Dataset items
- - - -
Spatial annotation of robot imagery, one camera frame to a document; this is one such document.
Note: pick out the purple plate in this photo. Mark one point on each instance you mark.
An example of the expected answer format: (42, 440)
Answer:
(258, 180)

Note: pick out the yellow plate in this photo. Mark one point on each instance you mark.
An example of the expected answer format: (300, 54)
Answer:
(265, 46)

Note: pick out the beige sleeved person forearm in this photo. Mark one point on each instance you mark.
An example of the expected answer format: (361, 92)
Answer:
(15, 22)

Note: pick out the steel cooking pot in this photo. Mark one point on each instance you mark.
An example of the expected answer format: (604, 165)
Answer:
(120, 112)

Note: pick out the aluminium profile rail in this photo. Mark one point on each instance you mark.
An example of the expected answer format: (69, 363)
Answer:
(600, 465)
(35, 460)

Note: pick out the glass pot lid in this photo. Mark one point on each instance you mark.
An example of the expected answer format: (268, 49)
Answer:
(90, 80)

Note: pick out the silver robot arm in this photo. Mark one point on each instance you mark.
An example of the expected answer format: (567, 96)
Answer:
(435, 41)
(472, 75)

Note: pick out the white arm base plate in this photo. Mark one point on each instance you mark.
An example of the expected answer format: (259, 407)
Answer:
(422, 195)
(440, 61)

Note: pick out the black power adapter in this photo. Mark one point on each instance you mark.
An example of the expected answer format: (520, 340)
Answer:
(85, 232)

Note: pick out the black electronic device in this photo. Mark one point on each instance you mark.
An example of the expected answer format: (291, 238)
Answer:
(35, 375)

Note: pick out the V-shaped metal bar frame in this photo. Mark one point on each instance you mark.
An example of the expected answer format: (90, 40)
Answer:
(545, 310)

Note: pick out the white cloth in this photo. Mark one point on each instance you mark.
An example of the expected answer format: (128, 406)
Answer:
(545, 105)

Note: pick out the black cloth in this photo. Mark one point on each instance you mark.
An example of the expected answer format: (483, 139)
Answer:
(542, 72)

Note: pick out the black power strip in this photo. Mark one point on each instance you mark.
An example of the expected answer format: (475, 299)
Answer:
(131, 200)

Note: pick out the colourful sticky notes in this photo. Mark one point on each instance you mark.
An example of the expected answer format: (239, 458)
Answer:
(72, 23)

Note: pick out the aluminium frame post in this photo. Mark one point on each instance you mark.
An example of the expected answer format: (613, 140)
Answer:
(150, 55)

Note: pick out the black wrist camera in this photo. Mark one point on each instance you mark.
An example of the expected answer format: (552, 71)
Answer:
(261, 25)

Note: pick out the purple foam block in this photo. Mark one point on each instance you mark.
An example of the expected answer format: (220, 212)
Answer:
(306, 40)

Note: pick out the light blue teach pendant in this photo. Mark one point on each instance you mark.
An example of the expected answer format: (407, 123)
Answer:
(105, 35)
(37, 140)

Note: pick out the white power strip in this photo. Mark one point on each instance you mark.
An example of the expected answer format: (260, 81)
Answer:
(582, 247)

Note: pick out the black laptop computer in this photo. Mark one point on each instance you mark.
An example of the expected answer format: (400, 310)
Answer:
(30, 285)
- - - -
HOW TO COMPLETE THIS TASK: All lines that contain the word "aluminium" must be copied from the records above.

FINAL ANSWER:
Note: pick out the aluminium profile rail in this photo. Mark one point on each instance you mark.
Note: pick out the aluminium frame post in this photo. Mark one point on each instance you mark.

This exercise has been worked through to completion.